Mixe taqueros have been a huge reason why LA has such great al pastor tacos

You might not know it, but Los Angeles’s most frequented trompos, like the ones at Tacos Leo (aka Leo’s Taco Truck) and Tacos Tamix, are helmed by people of the mixe Indigenous group. Mixe are one of the many Indigenous peoples from Oaxaca who came to settle in Southern California, assembling what is colloquially called Oaxacalifornia. These groups, including zapotecos and mixtecos, continue to educate Angelenos about Mexico’s most culinarily diverse state.

Most of the prominent Oaxacan restaurants in Los Angeles, and in the U.S. in general, are owned by zapotecos, serving things from the Valles Centrales region like moles, tlayudas, mezcal, and quesillo. LA’s mixe restauranteurs aren’t often recognized alongside the many zapotecos in town — most media coverage revolves around just a few Oaxacan establishments. But mixe entrepreneurs dominate LA streets at night, with diners lining up for tacos de al pastor on street corners across the county. Fermin Martinez, another mixe taco vendor, has been serving some of the city’s best al pastor at his chainlet Tacos Los Palomos, cementing the notion that mixe people are a key element of LA’s street food scene. Martinez first opened a decade ago in South Central, naming his restaurants after the flock of doves that always gathered near his first stand.

Here in Canoga Park, a taquero tops each taco with somersaulting chunks of pineapple sliced off the top of the spit. Tacos get a finish of onions, cilantro, and salsa from an ample self-service bar. Martinez’s exceptional Mexico City-style al pastor brings a new level of quality to this part of western San Fernando Valley, keeping busy despite the many on-site dining restrictions that have been enacted by the state and county.

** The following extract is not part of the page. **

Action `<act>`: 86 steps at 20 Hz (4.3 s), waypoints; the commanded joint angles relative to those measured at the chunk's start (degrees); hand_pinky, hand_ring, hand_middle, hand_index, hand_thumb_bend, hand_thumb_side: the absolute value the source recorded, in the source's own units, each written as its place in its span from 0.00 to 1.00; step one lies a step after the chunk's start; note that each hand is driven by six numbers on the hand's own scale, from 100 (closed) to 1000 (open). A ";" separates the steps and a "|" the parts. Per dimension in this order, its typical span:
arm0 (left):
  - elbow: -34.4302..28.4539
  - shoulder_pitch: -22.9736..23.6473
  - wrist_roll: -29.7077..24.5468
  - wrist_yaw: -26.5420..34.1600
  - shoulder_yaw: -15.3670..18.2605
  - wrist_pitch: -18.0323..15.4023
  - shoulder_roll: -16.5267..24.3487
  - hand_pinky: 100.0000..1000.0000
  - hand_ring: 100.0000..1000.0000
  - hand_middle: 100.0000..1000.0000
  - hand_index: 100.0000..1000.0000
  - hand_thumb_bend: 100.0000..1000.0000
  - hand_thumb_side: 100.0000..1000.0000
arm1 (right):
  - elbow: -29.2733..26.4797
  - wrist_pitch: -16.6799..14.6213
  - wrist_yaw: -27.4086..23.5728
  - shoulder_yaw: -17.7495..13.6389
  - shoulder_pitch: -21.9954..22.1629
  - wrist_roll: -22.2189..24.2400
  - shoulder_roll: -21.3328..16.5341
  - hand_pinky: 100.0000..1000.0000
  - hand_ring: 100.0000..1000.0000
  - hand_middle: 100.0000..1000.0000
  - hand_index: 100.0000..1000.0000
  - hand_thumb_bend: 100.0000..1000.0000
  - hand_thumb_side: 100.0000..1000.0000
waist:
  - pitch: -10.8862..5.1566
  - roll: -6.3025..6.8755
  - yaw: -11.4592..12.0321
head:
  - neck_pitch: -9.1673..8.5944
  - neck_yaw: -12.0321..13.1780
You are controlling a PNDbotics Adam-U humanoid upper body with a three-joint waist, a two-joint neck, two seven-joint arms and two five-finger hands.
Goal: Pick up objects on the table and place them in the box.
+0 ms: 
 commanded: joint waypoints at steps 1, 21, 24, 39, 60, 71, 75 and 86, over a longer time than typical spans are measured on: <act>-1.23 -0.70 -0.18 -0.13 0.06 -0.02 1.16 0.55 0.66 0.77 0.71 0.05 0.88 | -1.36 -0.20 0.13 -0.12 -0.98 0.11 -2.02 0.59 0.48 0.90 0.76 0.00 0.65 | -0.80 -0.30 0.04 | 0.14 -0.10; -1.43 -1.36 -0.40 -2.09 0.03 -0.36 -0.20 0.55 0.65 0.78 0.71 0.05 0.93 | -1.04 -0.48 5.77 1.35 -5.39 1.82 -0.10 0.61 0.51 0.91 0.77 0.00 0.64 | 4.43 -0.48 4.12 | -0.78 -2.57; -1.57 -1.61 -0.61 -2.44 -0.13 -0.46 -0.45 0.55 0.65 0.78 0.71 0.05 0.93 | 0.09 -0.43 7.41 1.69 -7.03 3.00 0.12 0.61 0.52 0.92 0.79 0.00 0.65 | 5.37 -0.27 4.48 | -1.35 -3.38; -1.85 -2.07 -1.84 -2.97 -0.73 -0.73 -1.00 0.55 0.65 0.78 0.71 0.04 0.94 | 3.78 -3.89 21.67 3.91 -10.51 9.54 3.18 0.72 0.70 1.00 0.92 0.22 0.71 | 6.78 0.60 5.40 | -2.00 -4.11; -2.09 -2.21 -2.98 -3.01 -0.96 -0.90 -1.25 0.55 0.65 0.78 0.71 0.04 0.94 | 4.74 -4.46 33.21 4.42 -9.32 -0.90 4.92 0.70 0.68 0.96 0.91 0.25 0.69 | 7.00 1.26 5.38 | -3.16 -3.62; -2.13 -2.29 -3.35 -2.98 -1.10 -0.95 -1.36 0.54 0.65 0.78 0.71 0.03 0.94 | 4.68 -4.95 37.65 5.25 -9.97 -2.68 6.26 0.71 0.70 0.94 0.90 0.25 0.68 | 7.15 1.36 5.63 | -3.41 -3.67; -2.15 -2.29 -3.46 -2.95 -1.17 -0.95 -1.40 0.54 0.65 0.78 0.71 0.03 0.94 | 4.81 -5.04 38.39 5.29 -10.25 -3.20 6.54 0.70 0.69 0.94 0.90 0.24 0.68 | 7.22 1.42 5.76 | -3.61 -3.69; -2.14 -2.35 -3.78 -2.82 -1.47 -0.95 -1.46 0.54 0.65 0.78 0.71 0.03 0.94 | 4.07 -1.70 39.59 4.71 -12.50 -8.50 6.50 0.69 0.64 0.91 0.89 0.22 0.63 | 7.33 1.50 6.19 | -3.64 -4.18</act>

Taquero shaves al pastor from a trompo at Tacos Los Palomos.
Taquero shaves al pastor from a trompo at Tacos Los Palomos
Matthew Kang

“There are enough taqueros in LA, so three years ago we decided to go where others hadn’t gone,” says Martinez. LA’s game-changing al pastor moment came about 10 years ago when Leo’s brought their expertise to Los Angeles. Leo’s recruited seasoned taqueros from Mexico City’s storied spots like El Tizoncito, Charco de Las Ranas, El Huequito, and more to run its al pastor spit; the truck expanded to eight locations across LA, garnering mentions on numerous best-of lists while Los Palomos mostly stayed under the radar.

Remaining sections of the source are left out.